Si Micaela llegaba a decir que algo no le había gustado de su vuelo, estaba dispuesto a todo con tal de corregir aquello, incluso demandar a la aerolínea.

—Mejor que bien —se rio ella.

Encerrado en su oficina, Alex se rio también y se sonrojó. Micaela y su vocecita de niña buena le alteraban todos los sentidos.

—Me alegra, Señorita Torres —respondió él y de la nada sintió una fuerte ola de calor en todo el cuerpo—. Envíe a alguien a recogerla al aeropuerto. La llevará hasta su departamento nuevo para que se acomode y luego la traerá a mi oficina.

—Vaya… —susurró ella.

Estaba muy sorprendida por su eficiencia. Se suponía que ella era la asistente, pero ahí estaba él, demostrándole lo interesado que se sentía de tenerla cerca y lo eficaz que era cuando se trataba de conseguir un juguete nuevo.

Y su nuevo capricho era ella y estaba dispuesto a todo con tal de tenerla.

Micaela dejó con decisión el cuarto de baño en el que estaba encerrada y caminó por los pasillos del aeropuerto.

No tardó mucho en encontrar a un hombre elegante con un cartel negro en la mano que rezaba su nombre con letras blancas.

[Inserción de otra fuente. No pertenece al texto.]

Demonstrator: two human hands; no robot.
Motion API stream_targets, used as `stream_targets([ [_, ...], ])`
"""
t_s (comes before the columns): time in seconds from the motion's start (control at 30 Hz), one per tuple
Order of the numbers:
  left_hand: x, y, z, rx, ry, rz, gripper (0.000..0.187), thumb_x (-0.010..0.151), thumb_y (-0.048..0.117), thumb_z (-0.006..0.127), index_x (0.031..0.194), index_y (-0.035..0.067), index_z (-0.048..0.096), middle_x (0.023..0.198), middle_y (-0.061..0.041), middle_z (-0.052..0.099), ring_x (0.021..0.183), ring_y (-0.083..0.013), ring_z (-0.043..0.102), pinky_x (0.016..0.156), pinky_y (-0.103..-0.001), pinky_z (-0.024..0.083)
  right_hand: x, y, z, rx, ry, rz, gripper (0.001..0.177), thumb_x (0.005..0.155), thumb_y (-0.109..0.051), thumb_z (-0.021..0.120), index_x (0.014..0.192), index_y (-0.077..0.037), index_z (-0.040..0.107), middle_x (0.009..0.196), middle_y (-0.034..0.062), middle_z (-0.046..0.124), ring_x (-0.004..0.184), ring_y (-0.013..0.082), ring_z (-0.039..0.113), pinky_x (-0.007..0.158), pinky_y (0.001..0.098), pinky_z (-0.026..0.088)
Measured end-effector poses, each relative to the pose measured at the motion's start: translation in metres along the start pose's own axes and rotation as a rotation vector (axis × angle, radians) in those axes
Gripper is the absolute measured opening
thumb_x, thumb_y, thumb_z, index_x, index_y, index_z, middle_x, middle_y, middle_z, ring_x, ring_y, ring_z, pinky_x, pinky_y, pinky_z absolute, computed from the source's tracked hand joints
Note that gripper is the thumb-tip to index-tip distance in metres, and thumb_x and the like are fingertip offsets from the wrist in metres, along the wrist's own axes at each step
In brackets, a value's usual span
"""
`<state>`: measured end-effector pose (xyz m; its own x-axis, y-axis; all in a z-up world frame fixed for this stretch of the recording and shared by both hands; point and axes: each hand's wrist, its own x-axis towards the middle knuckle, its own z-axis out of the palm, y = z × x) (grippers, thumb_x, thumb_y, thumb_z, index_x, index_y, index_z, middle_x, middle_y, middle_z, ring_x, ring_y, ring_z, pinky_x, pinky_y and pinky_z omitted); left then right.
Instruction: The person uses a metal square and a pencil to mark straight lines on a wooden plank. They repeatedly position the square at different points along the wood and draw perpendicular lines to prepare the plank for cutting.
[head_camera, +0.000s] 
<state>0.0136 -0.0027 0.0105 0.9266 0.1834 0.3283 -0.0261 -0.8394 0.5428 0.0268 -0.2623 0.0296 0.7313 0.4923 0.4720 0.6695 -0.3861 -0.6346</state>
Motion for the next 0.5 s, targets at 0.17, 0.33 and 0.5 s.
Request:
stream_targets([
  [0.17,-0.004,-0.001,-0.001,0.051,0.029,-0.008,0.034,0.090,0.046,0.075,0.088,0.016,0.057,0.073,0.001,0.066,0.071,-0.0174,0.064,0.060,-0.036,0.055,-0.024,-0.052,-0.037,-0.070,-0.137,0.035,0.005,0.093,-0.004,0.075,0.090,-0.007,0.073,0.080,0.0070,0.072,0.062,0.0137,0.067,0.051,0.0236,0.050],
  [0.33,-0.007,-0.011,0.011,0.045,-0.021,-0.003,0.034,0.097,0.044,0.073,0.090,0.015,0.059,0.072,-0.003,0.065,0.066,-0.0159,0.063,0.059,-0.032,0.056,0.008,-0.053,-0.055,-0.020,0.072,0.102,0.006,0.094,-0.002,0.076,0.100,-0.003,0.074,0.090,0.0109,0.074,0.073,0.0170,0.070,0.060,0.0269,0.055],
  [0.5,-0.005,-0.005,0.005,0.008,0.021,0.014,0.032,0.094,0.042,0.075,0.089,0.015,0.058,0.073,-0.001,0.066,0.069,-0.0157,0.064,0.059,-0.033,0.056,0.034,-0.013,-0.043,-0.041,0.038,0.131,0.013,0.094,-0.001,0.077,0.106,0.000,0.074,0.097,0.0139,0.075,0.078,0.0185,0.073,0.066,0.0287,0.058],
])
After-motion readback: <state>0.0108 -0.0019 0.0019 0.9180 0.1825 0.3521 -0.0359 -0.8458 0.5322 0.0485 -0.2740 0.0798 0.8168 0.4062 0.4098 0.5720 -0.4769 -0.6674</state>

Ella se acercó sonriente, pero el hombre la ignoró y siguió mirando la frente, buscando a la afamada y agraciada Micaela Torres, la primera asistente que era contratada de manera oficial por su mandón jefe.

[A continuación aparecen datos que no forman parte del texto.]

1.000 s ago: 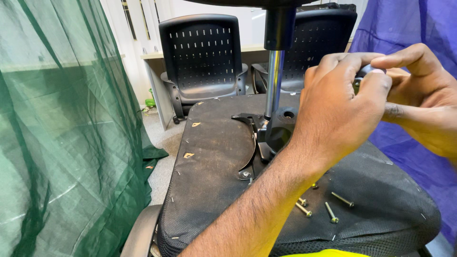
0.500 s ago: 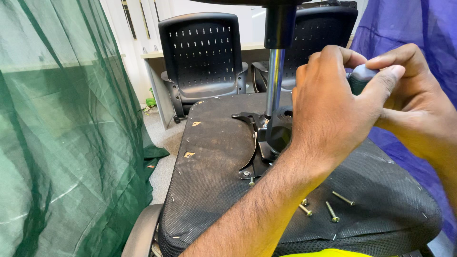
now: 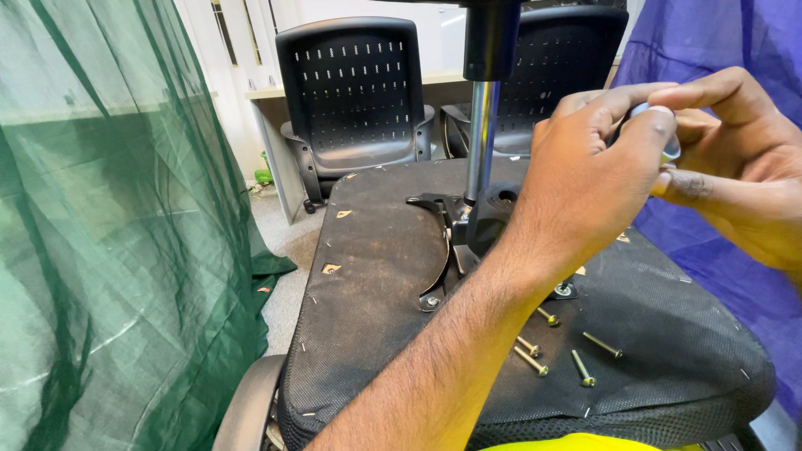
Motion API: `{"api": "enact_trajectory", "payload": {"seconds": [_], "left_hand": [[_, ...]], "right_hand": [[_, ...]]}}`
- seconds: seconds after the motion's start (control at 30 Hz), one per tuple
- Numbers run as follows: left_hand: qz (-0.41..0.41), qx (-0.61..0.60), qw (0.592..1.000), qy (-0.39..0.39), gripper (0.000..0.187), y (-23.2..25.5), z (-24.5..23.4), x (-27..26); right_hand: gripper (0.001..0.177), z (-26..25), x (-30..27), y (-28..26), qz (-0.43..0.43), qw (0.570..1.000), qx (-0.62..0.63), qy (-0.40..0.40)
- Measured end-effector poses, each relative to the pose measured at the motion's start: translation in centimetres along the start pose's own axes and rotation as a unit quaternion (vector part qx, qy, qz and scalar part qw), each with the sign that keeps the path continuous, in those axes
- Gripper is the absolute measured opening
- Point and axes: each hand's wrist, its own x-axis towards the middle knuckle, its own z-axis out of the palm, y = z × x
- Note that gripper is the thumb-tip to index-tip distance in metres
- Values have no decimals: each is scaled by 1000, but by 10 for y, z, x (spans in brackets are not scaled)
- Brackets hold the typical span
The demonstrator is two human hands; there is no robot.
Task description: The person uses a screwdriver to tighten screws into the metal base of an office chair. The chair is upside down on a work surface, and the person secures the base to the seat using multiple screws.
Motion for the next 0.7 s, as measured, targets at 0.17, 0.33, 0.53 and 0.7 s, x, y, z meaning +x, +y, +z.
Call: {"api": "enact_trajectory", "payload": {"seconds": [0.17,0.33,0.53,0.7], "left_hand": [[56,86,994,43,44,-5,1,0],[28,96,993,57,43,-13,3,-3],[33,154,987,35,37,-14,1,-6],[87,314,944,46,31,-8,5,-15]], "right_hand": [[56,-6,-5,8,31,998,-22,50],[57,-15,-11,25,-9,988,-116,100],[63,-31,-31,45,10,959,-210,188],[59,-52,-47,62,18,962,-165,218]]}}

—Hola —saludó Mica con esa maravillosa sonrisa que aturdía a muchos.

El enviado de Black arrugó el ceño y la miró brevemente.

—¿Puedo ayudarla en algo? —quiso saber el hombre que esperaba a por ella.

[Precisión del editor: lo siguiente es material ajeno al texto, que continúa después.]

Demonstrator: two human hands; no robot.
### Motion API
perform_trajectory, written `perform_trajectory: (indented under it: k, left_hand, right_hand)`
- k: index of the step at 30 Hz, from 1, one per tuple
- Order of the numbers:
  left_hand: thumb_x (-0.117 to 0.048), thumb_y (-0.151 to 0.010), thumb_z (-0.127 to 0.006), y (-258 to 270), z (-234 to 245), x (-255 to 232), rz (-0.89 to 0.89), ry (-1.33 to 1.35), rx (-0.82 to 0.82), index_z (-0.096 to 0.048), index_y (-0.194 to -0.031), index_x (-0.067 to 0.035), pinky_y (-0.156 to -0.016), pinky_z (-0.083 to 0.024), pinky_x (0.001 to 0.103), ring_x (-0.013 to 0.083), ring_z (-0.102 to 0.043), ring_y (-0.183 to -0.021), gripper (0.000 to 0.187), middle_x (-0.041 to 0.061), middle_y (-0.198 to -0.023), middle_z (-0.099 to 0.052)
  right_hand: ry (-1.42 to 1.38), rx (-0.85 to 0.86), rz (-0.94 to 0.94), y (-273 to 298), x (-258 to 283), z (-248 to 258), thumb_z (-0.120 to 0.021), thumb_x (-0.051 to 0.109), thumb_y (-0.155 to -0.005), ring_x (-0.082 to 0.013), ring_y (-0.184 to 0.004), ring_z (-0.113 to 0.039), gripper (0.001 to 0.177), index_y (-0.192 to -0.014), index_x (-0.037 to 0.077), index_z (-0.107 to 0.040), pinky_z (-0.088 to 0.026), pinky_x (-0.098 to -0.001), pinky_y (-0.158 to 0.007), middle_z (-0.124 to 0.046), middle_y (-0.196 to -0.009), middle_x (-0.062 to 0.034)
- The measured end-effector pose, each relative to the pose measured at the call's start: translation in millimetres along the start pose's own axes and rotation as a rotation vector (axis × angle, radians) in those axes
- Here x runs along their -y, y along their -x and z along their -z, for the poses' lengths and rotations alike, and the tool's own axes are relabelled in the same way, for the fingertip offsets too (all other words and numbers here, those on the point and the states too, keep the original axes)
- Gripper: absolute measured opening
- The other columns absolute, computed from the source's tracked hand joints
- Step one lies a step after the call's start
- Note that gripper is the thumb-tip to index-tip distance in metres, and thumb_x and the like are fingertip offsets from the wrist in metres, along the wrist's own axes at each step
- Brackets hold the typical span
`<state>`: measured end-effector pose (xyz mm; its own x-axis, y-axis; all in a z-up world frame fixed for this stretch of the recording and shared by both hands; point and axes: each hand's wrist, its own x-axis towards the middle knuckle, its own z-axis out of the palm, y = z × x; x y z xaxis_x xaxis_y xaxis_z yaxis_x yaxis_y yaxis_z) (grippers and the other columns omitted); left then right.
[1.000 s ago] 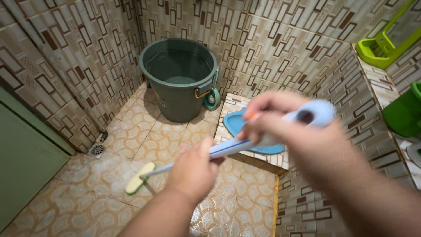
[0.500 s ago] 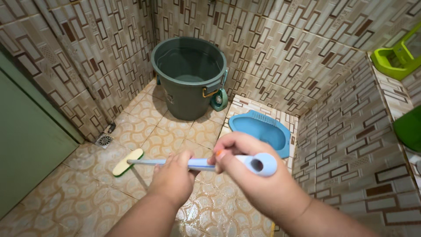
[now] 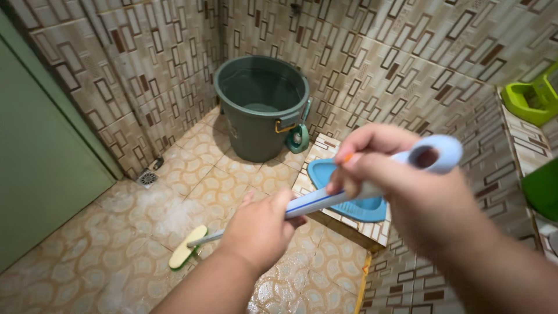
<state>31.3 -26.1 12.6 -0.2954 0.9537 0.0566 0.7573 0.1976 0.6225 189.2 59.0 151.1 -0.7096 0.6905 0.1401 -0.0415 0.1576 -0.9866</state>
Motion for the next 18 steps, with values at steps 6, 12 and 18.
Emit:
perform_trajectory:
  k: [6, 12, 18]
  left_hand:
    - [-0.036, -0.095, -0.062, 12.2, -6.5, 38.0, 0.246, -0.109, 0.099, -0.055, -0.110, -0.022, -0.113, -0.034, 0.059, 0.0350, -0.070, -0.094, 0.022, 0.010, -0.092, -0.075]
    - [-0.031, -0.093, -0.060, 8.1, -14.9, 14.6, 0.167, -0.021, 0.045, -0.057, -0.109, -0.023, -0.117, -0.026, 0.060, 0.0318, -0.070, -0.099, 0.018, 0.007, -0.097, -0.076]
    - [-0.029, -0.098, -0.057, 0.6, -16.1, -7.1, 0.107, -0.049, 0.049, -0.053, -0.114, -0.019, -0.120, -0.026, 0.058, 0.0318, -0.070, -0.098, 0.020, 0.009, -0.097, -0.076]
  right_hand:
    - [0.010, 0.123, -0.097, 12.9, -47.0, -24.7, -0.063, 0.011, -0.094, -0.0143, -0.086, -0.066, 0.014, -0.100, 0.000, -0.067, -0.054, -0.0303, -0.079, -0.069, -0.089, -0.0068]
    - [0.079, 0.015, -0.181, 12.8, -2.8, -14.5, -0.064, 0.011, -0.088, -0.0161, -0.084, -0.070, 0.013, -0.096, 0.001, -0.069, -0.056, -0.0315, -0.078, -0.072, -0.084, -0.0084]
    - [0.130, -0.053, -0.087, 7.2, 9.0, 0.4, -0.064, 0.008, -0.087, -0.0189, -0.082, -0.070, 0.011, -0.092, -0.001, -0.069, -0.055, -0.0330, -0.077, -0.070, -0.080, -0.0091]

—Soy Micaela Torres —dijo firme.

La sonrisa amable que tenía el hombre cambió en dos segundos y muecas de sobresalto adornaron todo su rostro paliducho.

—¿Usted? —preguntó alterado y retrocedió para mirarla de pies a cabeza.

No iba a negar que era una jovencita muy bonita, sobre todo con esa ropa elegante que la hacía lucir espectacular, pero no era lo que él esperaba.

Ni él, ni nadie, mucho menos Alexander Le Mayer.

—Sí —se rio ella.

Se rio tan feliz que el enviado de Black se contagió rápidamente y se sintió a gusto con esa muchachita simpática que tenía ante él. Y es que esa particularidad heredada y que cada hermana Torres portaba en su sangre, maravillaba al mundo con la humildad y naturalidad que las caracterizaba y, en ese momento, no fue la excepción.

Micaela abrió su bolso y le enseñó su credencial. El hombre se quedó boquiabierto cuando comprobó que ella era la asistente de su jefe y asintió obediente.

Se apuró para coger su maleta y la guio amablemente hacia el coche en el que viajarían hasta su nuevo departamento.

Micaela se sentó en la parte trasera y viajó mirando por la ventana, mientras que, el chofer, viajó mirándola a ella.

Micaela era lo más opuesto que había visto nunca a todo lo que acostumbraba a ver en la oficina, y no solo por esa parte estética que sobresalía en demasía, sino, por su actitud amable y simpatía.